A landmark exhibition of Jean-Michel Basquiat’s earliest works is heading back to the borough where it all began—and for New York art obsessives, this is the kind of show that doesn’t come around often.

Opening during New York Art Week this May, Our Friend, Jean: Early Works of Jean-Michel Basquiat will take over Brooklyn’s Bishop Gallery, offering a rare look at the artist before the fame, the auctions and the mythology. The show runs May 13–17 and centers on a deeply personal collection that captures Basquiat in his formative years, when he was still hustling between downtown apartments and making work wherever he could.

If you mostly know Basquiat as the painter whose works now sell for eye-watering sums, this exhibition takes it back to the start. Well before becoming an international art star in the 1980s, Basquiat first made a name for himself in late-’70s New York as part of the graffiti duo SAMO, tagging cryptic phrases across Lower Manhattan.

Much of the work on view comes from the collection of Alexis Adler, who lived with Basquiat during a crucial stretch from 1979 to 1980. Her archive includes intimate photographs and pieces created on everything from doors to furniture, documenting the moment just before Basquiat’s meteoric rise.

Adler’s images are considered among the most revealing visual records of Basquiat’s early life, and they’ve already been acquired, in part, by the Smithsonian’s National Museum of African American History and Culture. In Brooklyn, they’ll be shown alongside early works and contributions from other collectors and close friends, creating a fuller picture of the artist’s orbit at the time.
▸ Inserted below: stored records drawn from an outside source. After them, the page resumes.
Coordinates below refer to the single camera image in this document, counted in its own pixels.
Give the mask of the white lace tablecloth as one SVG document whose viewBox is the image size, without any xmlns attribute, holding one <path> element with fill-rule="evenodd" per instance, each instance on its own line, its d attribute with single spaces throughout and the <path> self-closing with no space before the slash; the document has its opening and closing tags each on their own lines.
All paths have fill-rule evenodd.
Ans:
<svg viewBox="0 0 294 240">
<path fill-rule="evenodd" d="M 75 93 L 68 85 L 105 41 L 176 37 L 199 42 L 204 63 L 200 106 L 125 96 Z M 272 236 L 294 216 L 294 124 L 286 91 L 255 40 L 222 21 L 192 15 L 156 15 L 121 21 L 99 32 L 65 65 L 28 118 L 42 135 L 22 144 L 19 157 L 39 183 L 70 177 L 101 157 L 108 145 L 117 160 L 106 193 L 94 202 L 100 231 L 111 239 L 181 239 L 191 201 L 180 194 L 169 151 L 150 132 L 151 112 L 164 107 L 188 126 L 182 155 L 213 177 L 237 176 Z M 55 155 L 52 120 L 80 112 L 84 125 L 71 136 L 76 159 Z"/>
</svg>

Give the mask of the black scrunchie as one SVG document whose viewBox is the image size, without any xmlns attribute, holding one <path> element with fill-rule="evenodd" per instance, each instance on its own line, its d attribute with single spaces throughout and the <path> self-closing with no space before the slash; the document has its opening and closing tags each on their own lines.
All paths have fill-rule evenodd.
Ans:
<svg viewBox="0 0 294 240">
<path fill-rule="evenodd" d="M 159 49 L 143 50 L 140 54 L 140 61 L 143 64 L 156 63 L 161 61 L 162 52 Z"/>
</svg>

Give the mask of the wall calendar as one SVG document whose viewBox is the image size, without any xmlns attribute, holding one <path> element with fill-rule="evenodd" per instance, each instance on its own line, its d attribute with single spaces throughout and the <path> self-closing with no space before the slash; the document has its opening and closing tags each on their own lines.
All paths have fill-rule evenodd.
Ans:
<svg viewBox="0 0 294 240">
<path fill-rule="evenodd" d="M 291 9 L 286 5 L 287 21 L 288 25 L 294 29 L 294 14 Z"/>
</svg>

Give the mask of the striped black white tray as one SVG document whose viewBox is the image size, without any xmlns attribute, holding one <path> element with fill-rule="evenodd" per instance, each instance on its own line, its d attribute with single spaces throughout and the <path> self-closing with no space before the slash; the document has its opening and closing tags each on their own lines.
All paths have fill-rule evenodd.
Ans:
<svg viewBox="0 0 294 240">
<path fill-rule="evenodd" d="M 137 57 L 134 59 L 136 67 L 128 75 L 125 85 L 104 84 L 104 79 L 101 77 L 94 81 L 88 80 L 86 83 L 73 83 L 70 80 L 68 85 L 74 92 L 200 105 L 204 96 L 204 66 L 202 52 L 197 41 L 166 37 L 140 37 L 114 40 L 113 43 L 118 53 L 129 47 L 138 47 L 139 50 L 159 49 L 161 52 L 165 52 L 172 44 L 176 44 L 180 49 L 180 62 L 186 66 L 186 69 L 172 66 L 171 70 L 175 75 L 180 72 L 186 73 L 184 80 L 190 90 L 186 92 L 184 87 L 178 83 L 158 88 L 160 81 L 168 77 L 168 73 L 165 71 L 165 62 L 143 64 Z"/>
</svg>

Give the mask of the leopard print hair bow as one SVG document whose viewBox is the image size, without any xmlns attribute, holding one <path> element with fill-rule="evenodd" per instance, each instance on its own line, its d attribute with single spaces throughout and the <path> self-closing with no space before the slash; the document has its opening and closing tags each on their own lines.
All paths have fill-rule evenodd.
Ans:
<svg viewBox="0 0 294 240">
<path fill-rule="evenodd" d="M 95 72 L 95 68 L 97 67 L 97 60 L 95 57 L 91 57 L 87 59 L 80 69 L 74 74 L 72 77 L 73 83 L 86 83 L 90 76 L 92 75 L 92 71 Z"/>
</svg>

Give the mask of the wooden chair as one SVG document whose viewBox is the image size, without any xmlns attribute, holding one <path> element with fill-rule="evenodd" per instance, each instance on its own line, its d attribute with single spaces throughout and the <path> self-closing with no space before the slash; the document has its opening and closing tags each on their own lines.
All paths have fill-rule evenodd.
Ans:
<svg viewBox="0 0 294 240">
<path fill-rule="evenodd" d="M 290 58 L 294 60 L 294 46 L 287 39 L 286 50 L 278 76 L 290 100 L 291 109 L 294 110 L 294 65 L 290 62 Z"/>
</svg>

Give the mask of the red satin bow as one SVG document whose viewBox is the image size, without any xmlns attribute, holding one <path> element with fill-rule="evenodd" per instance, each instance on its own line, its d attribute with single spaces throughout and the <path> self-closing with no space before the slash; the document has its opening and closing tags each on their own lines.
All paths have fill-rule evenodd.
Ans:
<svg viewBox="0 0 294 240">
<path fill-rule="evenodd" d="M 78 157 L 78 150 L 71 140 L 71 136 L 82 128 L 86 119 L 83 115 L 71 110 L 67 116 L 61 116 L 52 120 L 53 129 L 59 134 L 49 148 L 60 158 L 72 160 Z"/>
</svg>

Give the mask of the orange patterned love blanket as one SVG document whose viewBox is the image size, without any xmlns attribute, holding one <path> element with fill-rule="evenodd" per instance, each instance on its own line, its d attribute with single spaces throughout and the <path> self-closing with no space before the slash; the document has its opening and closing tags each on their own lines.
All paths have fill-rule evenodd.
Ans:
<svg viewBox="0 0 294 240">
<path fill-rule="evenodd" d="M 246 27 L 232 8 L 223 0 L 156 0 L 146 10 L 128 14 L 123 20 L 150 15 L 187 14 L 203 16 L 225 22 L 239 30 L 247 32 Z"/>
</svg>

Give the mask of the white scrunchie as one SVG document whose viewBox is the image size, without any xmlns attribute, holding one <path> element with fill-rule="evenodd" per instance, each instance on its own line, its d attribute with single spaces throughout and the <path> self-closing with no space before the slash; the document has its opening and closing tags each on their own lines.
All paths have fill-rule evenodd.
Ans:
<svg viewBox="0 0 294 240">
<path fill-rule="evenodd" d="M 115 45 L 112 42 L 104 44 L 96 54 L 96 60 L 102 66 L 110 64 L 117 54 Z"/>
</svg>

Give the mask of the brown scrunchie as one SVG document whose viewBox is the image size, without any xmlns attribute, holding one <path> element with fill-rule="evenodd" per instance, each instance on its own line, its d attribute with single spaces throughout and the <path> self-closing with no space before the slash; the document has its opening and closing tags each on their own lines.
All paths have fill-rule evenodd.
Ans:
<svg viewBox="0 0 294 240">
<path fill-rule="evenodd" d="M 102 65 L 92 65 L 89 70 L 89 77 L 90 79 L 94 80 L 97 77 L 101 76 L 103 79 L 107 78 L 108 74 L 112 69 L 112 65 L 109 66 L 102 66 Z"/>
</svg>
The exhibition doubles as the launch of the Bishop Arts & Research Center (BARC), a new initiative focused on preserving and sharing cultural histories. Programming throughout the week will include panels, screenings and conversations with people who knew the artist personally, adding another layer of context to the work.

For a city that shaped him (and still claims him), this is a rare chance to catch the spark before it turned into legend.